O Senado aprovou, na tarde desta quinta-feira (25/3), a abertura de uma Comissão Parlamentar de Inquérito (CPI) para investigar irregularidades no Poder Judiciário. A aprovação veio logo depois do discurso em que o presidente da Casa, Antonio Carlos Magalhães, defendeu a investigação.

O senador voltou a criticar a Justiça do Trabalho. ACM afirmou que “o que não queremos é que se adquiram ou construam prédios irregulares, como o Fórum Trabalhista de São Paulo, inacabado, que já custou 230 milhões de reais”. O presidente do Senado citou o exemplo de um processo da Justiça trabalhista. O de nº 300/99 do TRT de São Paulo. Segundo ele, o processo foi iniciado “há poucos dias” e teve audiência de instrução marcada para 19 de novembro de 2001.

Em uma das passagens mais cruéis de seu discurso, ACM lembrou o caso do juiz que foi flagrado na praia de Camboriú, em Santa Catarina, “quando substituiu a placa oficial do seu carro de ministro ou juiz, para gozar as delícias da praia como se fosse um simples mortal e não um fraudador de bem público? A rigor, esse magistrado bem que poderia ser qualificado de “juiz placa fria´.”

O juiz em questão, cujo nome ACM omitiu, é o atual presidente do TST, Wagner Pimenta.

O senador resgatou também o caso do inventário que tramita há 25 anos na Justiça de Minas Gerais. Segundo ACM, o processo “se encontra pousado há 21 anos nas mãos imóveis, petrificadas por uma estranha artrite de omissão de um desembargador”. Antonio Carlos Magalhães criticou, também, as indenizações “multimilionárias” que alguns juízes determinam.

O presidente do Supremo Tribunal Federal, ministro Celso de Mello, e do Superior Tribunal de Justiça, ministro Pádua Ribeiro, foram elogiados por ACM. Para o senador, os ministros são um exemplo aos demais membros da Justiça.

Leia a íntegra do discurso de ACM

Pronunciamento do presidente do Senado

Senador Antonio Carlos Magalhães

Brasília DF, 25 de março de 1999.

As constituições democráticas rezam que todos são iguais perante a lei, sem distinção de qualquer natureza.

Na Carta do Brasil, garantem-se aos brasileiros e estrangeiros residentes no país a inviolabilidade do direito à vida, à liberdade, à igualdade e à propriedade.

Vou deter-me nos Direitos e Garantias Fundamentais, e neles insisto, na garantia constitucional de que todos são iguais perante a lei, sem distinção de qualquer natureza, para declarar, sem medo de errar, que essa imposição fundamental, base da Democracia, ainda está longe de acontecer em nosso país.

Isto em grande parte porque setores do Judiciário, pelas mais variadas razões, não estão funcionando como deveriam e seria sua obrigação funcionar.

Quero construir e não destruir.

Grande parte dos integrantes da magistratura é composta de homens cultos, sérios, dignos e incorruptíveis, pensam como eu e os senhores senadores, no sentido de encontrar saídas para as mazelas denunciadas por todos aqueles que têm parcela de responsabilidade na condução do Brasil.

Poder Judiciário forte é pilar da democracia.
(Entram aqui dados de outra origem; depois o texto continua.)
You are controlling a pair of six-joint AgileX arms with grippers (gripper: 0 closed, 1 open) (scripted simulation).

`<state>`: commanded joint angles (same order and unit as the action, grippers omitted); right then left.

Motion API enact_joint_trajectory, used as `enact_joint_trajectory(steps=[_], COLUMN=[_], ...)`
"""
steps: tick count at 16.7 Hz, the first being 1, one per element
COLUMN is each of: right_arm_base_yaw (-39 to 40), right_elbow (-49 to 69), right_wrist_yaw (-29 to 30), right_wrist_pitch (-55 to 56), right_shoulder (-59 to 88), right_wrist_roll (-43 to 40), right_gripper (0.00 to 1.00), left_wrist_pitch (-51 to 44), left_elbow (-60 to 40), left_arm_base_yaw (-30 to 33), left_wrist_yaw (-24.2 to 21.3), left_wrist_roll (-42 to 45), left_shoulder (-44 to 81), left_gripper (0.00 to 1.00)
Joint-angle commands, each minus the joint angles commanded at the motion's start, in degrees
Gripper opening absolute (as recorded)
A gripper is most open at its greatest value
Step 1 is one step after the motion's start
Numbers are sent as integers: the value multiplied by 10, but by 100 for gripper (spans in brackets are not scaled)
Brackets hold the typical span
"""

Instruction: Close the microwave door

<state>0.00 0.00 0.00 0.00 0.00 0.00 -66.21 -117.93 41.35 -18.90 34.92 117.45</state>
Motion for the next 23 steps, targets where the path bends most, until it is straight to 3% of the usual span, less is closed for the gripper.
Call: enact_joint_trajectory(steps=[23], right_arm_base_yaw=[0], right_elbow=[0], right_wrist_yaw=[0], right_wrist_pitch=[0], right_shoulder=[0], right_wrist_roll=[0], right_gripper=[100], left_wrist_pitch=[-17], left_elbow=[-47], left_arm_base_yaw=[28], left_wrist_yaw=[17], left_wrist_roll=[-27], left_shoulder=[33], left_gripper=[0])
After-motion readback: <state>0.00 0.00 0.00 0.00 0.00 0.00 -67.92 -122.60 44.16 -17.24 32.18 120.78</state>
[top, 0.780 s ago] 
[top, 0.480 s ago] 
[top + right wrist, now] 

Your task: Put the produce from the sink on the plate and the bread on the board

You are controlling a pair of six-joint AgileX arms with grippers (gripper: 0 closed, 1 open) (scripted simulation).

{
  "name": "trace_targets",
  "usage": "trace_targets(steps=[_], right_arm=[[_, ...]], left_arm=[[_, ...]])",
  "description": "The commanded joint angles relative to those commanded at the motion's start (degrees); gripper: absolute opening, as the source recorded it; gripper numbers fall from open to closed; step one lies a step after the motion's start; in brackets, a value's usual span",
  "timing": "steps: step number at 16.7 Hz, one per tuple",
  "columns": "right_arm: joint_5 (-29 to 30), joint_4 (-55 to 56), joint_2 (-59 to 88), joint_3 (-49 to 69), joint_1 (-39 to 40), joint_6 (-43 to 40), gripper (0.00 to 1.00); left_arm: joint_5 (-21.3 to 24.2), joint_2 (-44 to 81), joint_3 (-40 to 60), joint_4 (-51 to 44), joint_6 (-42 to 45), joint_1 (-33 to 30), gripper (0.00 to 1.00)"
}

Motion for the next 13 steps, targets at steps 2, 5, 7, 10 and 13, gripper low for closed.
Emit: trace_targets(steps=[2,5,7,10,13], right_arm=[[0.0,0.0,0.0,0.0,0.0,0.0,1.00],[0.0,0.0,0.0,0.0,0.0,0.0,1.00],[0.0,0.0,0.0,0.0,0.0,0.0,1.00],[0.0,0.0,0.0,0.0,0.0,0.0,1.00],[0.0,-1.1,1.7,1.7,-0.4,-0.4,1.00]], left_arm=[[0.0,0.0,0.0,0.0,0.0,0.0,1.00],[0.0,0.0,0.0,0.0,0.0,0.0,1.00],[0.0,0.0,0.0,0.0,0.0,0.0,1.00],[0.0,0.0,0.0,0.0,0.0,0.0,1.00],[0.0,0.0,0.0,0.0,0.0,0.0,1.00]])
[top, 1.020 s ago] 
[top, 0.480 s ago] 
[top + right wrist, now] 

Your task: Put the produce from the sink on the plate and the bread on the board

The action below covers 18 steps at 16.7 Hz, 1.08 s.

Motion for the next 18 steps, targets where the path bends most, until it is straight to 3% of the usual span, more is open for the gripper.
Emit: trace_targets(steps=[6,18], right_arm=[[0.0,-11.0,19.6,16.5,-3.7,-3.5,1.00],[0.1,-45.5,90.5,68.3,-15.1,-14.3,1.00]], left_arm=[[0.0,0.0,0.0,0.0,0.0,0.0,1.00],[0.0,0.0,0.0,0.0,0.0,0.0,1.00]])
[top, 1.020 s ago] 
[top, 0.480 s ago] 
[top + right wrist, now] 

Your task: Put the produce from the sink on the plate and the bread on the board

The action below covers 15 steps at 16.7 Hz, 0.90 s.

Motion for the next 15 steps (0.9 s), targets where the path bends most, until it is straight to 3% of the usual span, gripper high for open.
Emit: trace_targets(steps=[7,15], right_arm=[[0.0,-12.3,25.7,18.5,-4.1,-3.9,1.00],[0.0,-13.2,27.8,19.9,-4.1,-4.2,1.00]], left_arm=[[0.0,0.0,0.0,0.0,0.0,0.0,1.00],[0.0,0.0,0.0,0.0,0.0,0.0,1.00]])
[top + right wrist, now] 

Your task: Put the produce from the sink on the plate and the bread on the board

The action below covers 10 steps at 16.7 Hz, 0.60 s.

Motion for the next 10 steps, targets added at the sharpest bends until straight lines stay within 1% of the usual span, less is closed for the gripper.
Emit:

E queremos torná-lo mais forte ainda, através do seu trabalho, da sua agilidade. O nosso objetivo e fim é que haja justiça, porque da justiça é que nasce a confiança.

Não há sacrifício a poupar para que a justiça se faça e esteja sempre limpa e presente.

O que não queremos é que se adquiram ou construam prédios irregulares, como o Fórum Trabalhista de São Paulo, inacabado, que já custou 230 milhões de reais.

Um escândalo. Estive em São Paulo, ao pé do prédio, que longe está de ser concluído.

Visitei-o para vê-lo de olhos vistos e dar um testemunho veraz a este plenário.

Fiquei chocado. É uma vergonha!

O que não desejamos é um Judiciário corruptível, sujo, ou que não trabalha, conforme as provas que tenho em mãos.

O que não queremos é a lentidão da justiça, e é por isso que viemos a esta tribuna, não para desmoralizar, achincalhar, mas para enaltecer o Judiciário, porque grande parte dele prima pela seriedade, mas que se apequena quando maculado pelos que não são sérios.

O caso do processo 300-99, do Tribunal do Trabalho de São Paulo é chocante.

Iniciado há poucos dias, teve sua audiência de instrução marcada – sabem os Senhores Senadores para quando? – para 19 de novembro de 2001.

Ou seja: para daqui a dois anos e nove meses.

A exemplo do que tem ocorrido na Justiça trabalhista, podemos deduzir que esse processo só estará concluído quando o novo século estiver bem adiantado, mais velho.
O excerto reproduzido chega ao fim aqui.